I get a lot of comments that say, “I hope your adoption becomes more open,” and I don’t know if I agree with that. I don’t believe open adoption is the perfect bandage it is built up to be. I would still feel depressed and angry no matter how open of an arrangement there was. Even if I got to play with him on the weekends, it would not change my regret. I do think more communication and a different attitude would make things easier, in some ways. Even the tiniest gestures on their part, things that would cost them nothing, would matter so much to me. Just something like “thinking of you” on Mother’s Day or wishing me a Merry Christmas, or sharing cute stories about the baby, or talking about themselves and how they had a fun weekend, would mean everything.
I no longer sit around hoping for a more open adoption. There were a few months where I did, and I couldn’t stop wondering what was wrong with me that they didn’t want to talk to me. I know not to take it personally now.

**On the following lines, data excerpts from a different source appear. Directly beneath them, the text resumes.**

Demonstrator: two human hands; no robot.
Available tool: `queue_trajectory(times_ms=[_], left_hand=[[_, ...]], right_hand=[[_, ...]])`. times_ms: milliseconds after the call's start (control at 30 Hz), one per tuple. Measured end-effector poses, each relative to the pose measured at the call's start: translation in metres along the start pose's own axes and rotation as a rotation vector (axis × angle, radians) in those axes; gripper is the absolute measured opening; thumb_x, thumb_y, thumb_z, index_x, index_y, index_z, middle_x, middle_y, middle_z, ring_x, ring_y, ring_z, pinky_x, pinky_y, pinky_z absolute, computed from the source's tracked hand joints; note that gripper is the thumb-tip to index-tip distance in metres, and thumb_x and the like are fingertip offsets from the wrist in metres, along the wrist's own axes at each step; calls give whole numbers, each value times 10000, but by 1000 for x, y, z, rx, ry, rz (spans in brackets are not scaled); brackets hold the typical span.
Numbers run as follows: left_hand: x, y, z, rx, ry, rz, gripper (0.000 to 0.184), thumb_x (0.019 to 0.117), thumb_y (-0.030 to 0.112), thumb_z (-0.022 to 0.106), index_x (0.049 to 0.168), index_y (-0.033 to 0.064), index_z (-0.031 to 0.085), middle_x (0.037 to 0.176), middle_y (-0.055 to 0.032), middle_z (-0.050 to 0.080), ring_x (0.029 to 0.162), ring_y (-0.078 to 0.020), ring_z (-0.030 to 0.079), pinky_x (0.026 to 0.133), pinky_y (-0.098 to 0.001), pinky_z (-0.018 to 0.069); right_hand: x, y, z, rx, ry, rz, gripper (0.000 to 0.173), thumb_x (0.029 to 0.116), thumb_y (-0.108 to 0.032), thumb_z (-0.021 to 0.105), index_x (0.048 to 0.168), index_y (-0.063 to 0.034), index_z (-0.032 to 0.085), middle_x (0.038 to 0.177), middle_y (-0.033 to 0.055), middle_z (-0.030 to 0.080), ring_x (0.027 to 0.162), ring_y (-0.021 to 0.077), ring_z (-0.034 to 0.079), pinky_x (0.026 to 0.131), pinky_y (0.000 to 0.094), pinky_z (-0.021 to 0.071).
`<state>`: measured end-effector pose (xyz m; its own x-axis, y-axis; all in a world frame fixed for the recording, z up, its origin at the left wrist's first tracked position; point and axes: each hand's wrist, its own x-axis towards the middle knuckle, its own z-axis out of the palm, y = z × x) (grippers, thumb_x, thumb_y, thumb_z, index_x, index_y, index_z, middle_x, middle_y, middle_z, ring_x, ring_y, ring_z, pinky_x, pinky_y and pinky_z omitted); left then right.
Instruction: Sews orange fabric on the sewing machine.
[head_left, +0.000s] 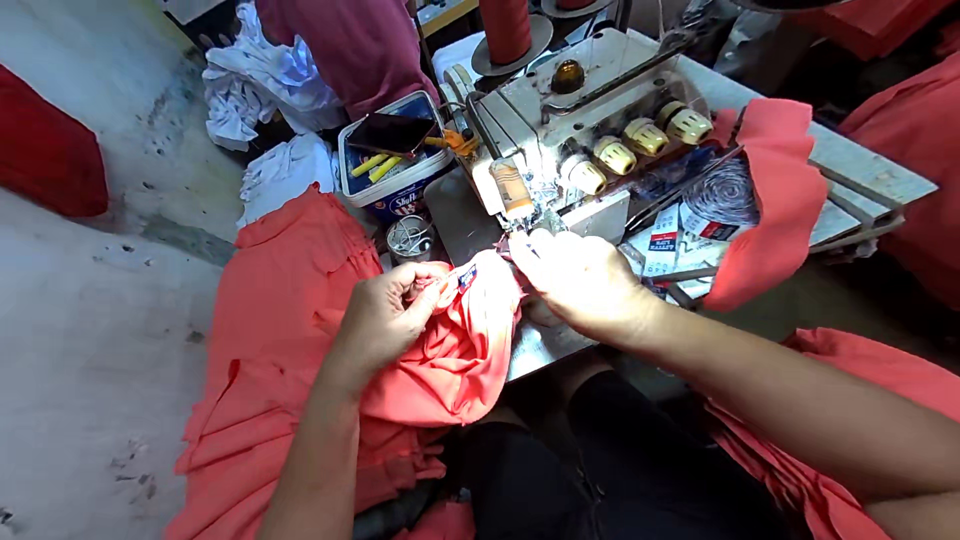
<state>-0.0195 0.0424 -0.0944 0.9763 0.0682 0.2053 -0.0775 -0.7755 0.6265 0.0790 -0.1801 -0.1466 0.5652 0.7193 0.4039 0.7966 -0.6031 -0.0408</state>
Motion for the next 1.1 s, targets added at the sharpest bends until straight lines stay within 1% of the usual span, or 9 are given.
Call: queue_trajectory(times_ms=[67,200,333,433,600,800,933,1000,1100], left_hand=[[-1,1,5,-40,13,-35,75,956,62,640,1009,47,691,727,51,671,593,51,604,576,-137,522],[-3,7,10,-213,11,-136,70,1011,36,573,1055,26,627,765,37,708,626,4,674,603,-166,575],[-5,11,15,-365,0,-180,68,1061,31,474,1096,42,531,781,32,728,680,-42,719,648,-206,605],[-5,8,19,-339,-25,-136,114,1083,80,415,1134,36,508,785,16,684,694,-62,715,661,-239,616],[-3,10,23,-251,-13,-87,125,1083,105,400,1132,29,486,777,5,606,673,-52,669,640,-243,596],[-4,10,26,-117,-22,3,143,1056,88,424,1128,8,519,805,-24,633,675,-49,662,646,-234,579],[-4,12,28,-96,0,25,148,1038,75,428,1132,17,526,817,-5,661,679,-15,654,655,-198,562],[-6,10,25,-170,27,1,143,1063,93,425,1151,15,508,794,0,663,670,-39,683,643,-223,594],[-9,1,15,-226,41,-26,238,1058,153,488,1249,11,483,800,30,672,677,-13,671,635,-200,580]], right_hand=[[3,0,6,1,44,-30,396,849,22,693,1244,-9,692,966,216,661,746,373,668,513,440,490],[2,1,8,36,50,-45,319,873,18,672,1187,-26,710,937,210,658,727,378,664,488,442,473],[-3,-3,-4,305,212,40,297,962,-148,583,1194,-22,720,938,161,694,703,307,687,512,438,507],[-8,-20,-14,406,223,20,272,970,-169,559,1143,-41,726,888,102,688,654,242,668,481,397,483],[-7,-30,-5,409,249,-51,259,1000,-193,542,1100,-56,738,967,101,729,684,232,695,497,380,508],[-6,-32,-3,419,242,-36,243,975,-158,563,1100,-67,751,917,119,705,665,258,685,487,389,503],[-8,-31,0,428,281,-46,233,975,-127,550,1063,-99,763,878,99,704,652,236,681,474,368,492],[-18,-28,0,501,313,34,240,987,-148,556,1103,-76,753,944,91,736,708,210,706,533,371,539],[-42,-5,13,644,393,356,337,1014,-185,580,1294,-4,629,1021,115,715,750,178,677,657,372,573]])
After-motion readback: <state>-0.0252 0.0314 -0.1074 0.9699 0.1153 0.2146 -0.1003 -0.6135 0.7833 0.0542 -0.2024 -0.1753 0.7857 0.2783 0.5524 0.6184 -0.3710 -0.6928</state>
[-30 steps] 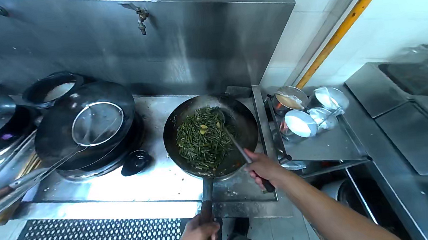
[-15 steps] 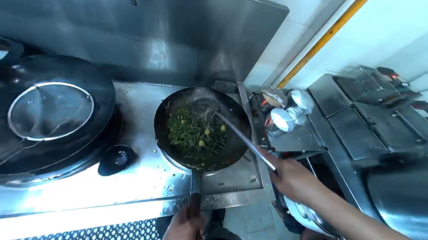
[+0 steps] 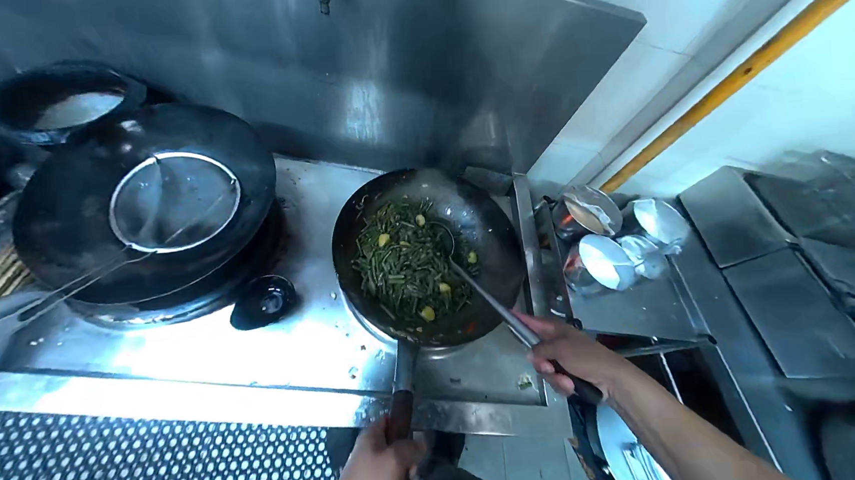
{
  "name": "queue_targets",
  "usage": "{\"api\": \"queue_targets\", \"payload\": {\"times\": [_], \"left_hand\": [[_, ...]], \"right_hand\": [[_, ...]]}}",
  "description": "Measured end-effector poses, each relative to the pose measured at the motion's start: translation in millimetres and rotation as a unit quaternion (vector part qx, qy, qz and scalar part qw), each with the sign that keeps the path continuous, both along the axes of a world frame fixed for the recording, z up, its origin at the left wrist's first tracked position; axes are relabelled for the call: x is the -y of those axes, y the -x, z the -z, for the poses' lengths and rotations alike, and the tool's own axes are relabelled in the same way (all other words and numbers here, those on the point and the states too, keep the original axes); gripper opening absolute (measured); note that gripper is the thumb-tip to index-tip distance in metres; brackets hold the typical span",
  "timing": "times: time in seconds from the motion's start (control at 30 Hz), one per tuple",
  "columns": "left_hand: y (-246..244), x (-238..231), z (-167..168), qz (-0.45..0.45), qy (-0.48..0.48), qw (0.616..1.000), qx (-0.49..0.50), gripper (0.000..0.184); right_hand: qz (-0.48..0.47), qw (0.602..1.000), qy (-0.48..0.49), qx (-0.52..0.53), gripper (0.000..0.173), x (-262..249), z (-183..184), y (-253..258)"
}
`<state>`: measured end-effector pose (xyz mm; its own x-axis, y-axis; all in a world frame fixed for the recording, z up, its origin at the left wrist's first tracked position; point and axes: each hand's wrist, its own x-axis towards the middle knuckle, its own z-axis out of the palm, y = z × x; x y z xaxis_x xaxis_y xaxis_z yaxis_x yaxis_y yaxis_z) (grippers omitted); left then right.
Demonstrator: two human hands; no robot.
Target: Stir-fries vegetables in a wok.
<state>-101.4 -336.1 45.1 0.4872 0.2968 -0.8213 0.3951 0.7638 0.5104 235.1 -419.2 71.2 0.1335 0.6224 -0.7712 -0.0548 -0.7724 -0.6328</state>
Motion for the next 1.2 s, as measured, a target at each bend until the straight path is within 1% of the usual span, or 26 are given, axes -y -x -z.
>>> {"api": "queue_targets", "payload": {"times": [0.07,0.1,0.17,0.2,0.27,0.33,0.43,0.53,0.57,0.63,0.7,0.77,0.83,0.87,0.9,0.93,0.97,1.0,1.03,1.07,1.13,1.2], "left_hand": [[-1.2,10.4,-9.0,-0.012,0.008,1.0,0.002,0.026],[-2.0,12.3,-4.7,-0.016,0.012,1.0,0.002,0.027],[-7.8,10.2,8.0,-0.026,0.005,1.0,-0.008,0.027],[-11.2,10.2,8.0,-0.033,0.004,0.999,-0.012,0.026],[-16.0,14.1,-1.4,-0.04,0.017,0.999,0.002,0.023],[-14.0,17.0,0.2,-0.034,0.027,0.999,0.015,0.024],[-6.9,5.3,20.8,-0.043,0.022,0.999,0.009,0.023],[-2.2,-2.2,26.5,-0.039,0.031,0.998,0.023,0.025],[-0.9,-2.3,27.3,-0.036,0.039,0.998,0.032,0.026],[0.2,-4.5,29.2,-0.032,0.049,0.997,0.049,0.029],[-0.3,-6.8,28.8,-0.016,0.049,0.997,0.055,0.035],[2.2,-6.9,19.3,0.001,0.047,0.997,0.056,0.037],[8.3,-9.1,7.7,0.016,0.045,0.997,0.063,0.036],[11.2,-10.5,9.9,0.02,0.044,0.997,0.066,0.034],[12.9,-12.3,19.1,0.019,0.041,0.997,0.068,0.034],[13.5,-14.3,32.0,0.012,0.033,0.997,0.066,0.036],[14.0,-16.7,43.0,0.002,0.024,0.998,0.063,0.036],[14.5,-20.0,45.8,-0.008,0.019,0.998,0.058,0.034],[14.6,-23.2,39.9,-0.012,0.02,0.998,0.06,0.031],[15.9,-23.5,29.3,-0.009,0.027,0.998,0.063,0.03],[20.9,-18.3,15.0,-0.002,0.044,0.997,0.069,0.028],[20.2,-18.3,17.3,-0.008,0.043,0.996,0.072,0.027]], "right_hand": [[-0.073,0.994,0.0,0.083,0.08,18.7,-21.9,-0.3],[-0.117,0.982,0.01,0.148,0.08,25.9,-33.9,1.5],[-0.204,0.935,0.039,0.287,0.078,33.5,-57.5,7.3],[-0.237,0.908,0.058,0.34,0.077,36.8,-69.0,10.8],[-0.278,0.857,0.08,0.426,0.078,44.3,-89.2,17.6],[-0.306,0.81,0.094,0.492,0.077,54.6,-108.5,23.5],[-0.326,0.756,0.084,0.561,0.075,73.4,-134.2,30.6],[-0.367,0.713,0.085,0.592,0.082,89.1,-155.6,40.9],[-0.384,0.697,0.095,0.597,0.083,90.6,-158.8,46.2],[-0.414,0.676,0.164,0.587,0.084,79.5,-154.5,60.8],[-0.415,0.675,0.242,0.56,0.083,52.6,-131.4,78.4],[-0.388,0.689,0.281,0.543,0.084,23.8,-94.9,92.8],[-0.352,0.704,0.274,0.552,0.083,7.1,-53.3,95.4],[-0.329,0.717,0.266,0.554,0.083,3.8,-35.8,94.8],[-0.303,0.733,0.253,0.554,0.082,4.2,-23.2,93.5],[-0.27,0.757,0.234,0.547,0.08,7.5,-16.8,91.9],[-0.227,0.791,0.203,0.53,0.078,14.5,-15.4,89.7],[-0.178,0.829,0.162,0.505,0.075,24.0,-19.0,86.5],[-0.131,0.857,0.12,0.483,0.073,32.9,-26.9,81.3],[-0.095,0.873,0.09,0.469,0.072,40.3,-36.6,74.3],[-0.055,0.882,0.068,0.463,0.072,41.6,-52.1,57.5],[-0.03,0.885,0.065,0.46,0.07,28.3,-49.7,40.8]]}}
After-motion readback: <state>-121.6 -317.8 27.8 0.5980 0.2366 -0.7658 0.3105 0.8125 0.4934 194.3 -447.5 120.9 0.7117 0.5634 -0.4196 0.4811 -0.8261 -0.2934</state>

I have resigned myself to not ever having a relationship with him or with his parents. My one and only hope is that the baby will not be worse off, as he grows up. For a relationship to be more open, they have to want that first. It’s not something I can beg for. I have a lot to lose if I asked for more contact and the answer is no, but they have nothing to lose from making the same request of me.
[Sidenote: There’s always someone who disagrees with me when I say this, and they’ll be like, “No, no, a lot of adoptive parents want more contact too, they’re just too scared to ask.” I know that’s true for some people. I cannot speak for adoptions other than mine. I don’t know about other people’s lives and how it all works. But I know my own situation, and I know they’re not being quiet to please me.]
In summary, I blame the agency for not encouraging communication. I could blame myself for not requesting more contact and openness, but I hardly feel entitled to make requests. C and L are both pleasant, friendly, and humorous, and there were no personality clashes when we met. I felt like we got along amazingly well, in fact, and hoped for closeness. I liked them a lot from their booklet, noticing how many interests we had in common. We met once while I was pregnant, and liked them then, too. I don’t believe the last part of the question applies to us, either. We’ve never had any rifts or offended each other in a manner that would close off the relationship (that I know of). It’s hard to have disagreements when you don’t talk!
One last thing before I end this monster post and go for a run (yay!). I check their facebooks from time to time. C has nothing public; just her profile photo that never changes. But L has the occasional public status and photo. He recently posted some photos of the baby, and I had so many evil thoughts. They had him dressed in the most hideous clothes: a collared golf shirt that old men wear, and bright kelly green pants! And since he’s 9 1/2 months (I read that baby fat peaks at 9 months) he’s looking like a fat little doofus of a kid. His hair is also very light, which surprises me. I have light brown hair, but not that light, and David’s is dark brown. Anyway, just in case anyone thought I was a nice person: I’m actually an asshole, and I think they’re a dorky little family. Yep.